EXCLUSIVE: ‘Reckless developments’ not needed at Memorial Stadium

August 03 2015

THE Memorial Stadium needs formal protection from “reckless” developments.

THE Memorial Stadium needs formal protection from “reckless” developments.

This is what campaign group TRASH told Bishopston Voice in the wake of Sainsbury's winning its case to terminate its contract with Bristol Rovers.

The club plans to appeal against the High Court decision, but TRASH (Traders and residents against Sainsbury's Horfield) says that it wants to help Rovers find a way to preserve the stadium – which was built to commemorate the fallen rugby players of the First and Second World Wars – and redevelop the ground to make it more “fit for purpose”.

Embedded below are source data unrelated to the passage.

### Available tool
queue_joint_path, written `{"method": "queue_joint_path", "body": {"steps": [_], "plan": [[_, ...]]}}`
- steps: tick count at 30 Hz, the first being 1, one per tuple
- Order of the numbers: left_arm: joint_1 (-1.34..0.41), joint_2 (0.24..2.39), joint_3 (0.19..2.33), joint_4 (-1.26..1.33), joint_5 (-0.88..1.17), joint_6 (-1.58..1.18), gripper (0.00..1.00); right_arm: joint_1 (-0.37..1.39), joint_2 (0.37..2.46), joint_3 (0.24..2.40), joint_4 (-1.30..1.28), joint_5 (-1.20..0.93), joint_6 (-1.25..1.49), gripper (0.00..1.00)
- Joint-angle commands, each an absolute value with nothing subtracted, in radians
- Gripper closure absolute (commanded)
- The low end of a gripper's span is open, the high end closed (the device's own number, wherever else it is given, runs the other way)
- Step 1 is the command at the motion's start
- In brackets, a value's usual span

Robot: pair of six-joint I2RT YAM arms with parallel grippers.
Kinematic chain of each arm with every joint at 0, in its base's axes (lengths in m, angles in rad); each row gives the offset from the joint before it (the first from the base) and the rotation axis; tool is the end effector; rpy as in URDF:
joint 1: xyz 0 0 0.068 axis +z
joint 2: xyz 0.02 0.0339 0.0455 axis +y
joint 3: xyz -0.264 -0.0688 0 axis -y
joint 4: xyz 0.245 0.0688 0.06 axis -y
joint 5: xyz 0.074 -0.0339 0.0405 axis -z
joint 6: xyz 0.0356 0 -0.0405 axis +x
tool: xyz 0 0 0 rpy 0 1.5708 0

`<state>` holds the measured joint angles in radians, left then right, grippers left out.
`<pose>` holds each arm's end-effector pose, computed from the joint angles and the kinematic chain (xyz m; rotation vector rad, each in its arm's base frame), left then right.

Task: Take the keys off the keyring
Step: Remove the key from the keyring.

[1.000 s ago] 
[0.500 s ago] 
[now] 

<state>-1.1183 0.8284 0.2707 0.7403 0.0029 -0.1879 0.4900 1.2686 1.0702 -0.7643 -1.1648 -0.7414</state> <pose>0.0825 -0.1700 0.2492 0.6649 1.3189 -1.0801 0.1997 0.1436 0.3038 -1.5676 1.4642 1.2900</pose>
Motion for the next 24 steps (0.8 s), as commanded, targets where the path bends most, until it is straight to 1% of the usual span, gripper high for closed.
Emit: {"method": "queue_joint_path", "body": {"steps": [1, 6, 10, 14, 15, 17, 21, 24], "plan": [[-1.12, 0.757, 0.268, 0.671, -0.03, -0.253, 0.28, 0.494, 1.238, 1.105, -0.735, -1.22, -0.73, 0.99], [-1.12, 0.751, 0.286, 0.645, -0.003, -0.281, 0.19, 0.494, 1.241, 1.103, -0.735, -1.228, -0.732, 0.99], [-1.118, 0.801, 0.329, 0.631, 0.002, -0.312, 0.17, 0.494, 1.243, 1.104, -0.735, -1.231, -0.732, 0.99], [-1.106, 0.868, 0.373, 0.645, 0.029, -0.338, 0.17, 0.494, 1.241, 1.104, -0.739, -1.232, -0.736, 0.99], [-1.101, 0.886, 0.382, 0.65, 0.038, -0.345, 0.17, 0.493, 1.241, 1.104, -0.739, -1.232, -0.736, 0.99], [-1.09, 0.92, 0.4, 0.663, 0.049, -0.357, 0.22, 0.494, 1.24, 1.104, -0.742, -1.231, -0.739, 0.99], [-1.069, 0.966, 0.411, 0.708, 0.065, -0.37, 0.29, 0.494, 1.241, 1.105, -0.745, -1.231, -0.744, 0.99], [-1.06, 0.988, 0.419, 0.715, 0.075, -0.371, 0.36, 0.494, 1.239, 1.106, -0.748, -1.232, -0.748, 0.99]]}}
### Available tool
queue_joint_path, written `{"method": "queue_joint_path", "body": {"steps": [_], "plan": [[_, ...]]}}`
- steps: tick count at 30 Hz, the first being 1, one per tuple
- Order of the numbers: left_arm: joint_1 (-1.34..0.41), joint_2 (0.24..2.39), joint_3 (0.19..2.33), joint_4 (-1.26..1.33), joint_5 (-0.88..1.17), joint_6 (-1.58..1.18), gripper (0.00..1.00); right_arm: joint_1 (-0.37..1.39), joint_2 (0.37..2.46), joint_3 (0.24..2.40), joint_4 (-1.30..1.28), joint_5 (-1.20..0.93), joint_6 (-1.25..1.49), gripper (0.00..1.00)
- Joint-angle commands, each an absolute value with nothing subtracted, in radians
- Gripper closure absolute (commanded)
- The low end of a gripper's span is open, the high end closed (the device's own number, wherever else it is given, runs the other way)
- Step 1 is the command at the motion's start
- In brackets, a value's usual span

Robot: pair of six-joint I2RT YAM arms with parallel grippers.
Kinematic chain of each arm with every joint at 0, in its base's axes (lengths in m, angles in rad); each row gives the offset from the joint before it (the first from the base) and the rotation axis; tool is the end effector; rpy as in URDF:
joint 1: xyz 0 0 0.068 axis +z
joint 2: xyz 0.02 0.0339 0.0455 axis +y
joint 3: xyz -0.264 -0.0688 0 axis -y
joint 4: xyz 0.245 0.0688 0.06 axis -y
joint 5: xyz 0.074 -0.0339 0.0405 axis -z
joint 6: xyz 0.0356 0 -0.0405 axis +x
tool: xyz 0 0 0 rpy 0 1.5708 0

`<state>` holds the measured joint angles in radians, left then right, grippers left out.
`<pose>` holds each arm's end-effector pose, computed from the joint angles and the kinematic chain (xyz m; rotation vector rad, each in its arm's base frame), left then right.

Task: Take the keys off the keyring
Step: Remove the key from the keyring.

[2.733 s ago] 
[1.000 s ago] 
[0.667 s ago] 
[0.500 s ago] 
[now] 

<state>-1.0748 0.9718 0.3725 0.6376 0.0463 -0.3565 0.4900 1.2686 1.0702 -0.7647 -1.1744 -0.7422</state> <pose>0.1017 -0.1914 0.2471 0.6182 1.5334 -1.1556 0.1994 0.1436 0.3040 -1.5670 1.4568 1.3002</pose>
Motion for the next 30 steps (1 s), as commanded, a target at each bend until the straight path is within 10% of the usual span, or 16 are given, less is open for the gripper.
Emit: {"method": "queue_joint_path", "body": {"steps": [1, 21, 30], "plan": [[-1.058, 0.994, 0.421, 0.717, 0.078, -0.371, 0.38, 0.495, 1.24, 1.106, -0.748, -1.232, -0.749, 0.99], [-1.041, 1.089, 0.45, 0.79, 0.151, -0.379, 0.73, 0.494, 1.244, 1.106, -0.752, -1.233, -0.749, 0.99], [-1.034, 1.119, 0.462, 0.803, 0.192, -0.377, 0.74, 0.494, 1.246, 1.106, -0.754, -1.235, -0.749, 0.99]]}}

The supermarket won its High Court battle against Rovers last month, when judge Mrs Justice Proudman found that Sainsbury's had acted lawfully in terminating its contract with the club in November 2014.

Rovers needed to sell the ground to Sainsbury's in order to fund a 21,000-seater stadium in Frenchay. The supermarket agreed to buy the ground for £30 million, and lease it back to the club for a small fee until the new stadium had been built.

A TRASH spokesman exclusively told Bishopston Voice: “Perhaps at last, the positives of the Memorial Ground will be recognised, and like our high streets, it will enjoy a renaissance.

“The sports ground could be modernised, given its war memorial status and residential setting, to make a stadium fit for Rovers’ purpose.

“At this time of uncertainty for the Memorial Ground, it is hoped that [Bristol City] council will ensure that it is protected for sport or recreational activity, in the manner that it has been in years past.

“Only such protection will ensure it is safe from reckless redevelopment.”

It was also heard in court that Sainsbury's expressed a desire to terminate the contract in the summer of 2013 – eight months before TRASH pursued a judicial review, which questioned the council's decision to give the supermarket planning permission.

The campaign group's spokesman added: “Should the council have been spending public money to defend the permission [they granted to Sainsbury's] when [the supermarket] was no longer interested and had absented itself from the judicial review proceedings?”

The club says that, despite the disappointment, it is still committed to building a new stadium.

A Rovers spokesman said: “While we note the legal basis for the decision, the club is likely to pursue an appeal against the judgement and considers that it has strong legal grounds for doing so.

“We consider that Sainsbury’s acted in bad faith and did their utmost to stall the purchase at every possible juncture.

“Bristol Rovers is a fantastic football club, with a proud tradition and a fan-base envied by dozens of clubs higher up the football league, and which deserves a home that is fit-for-purpose.

“The club will now consider all options before making a decision on the next step.”

A Sainsbury's spokesman said: “The High Court found in our favour, agreeing that the conditional contract between Sainsbury’s and Bristol Rovers lawfully terminated in November 2014. The judge made no findings of Sainsbury’s acting in bad faith with the club.

“We understand that this is a sensitive issue locally and that there will also be disappointment as a result of the court’s decision today.

“We will continue to work with the local community via our existing Bristol stores which employ over 800 people, and are extremely popular with customers.”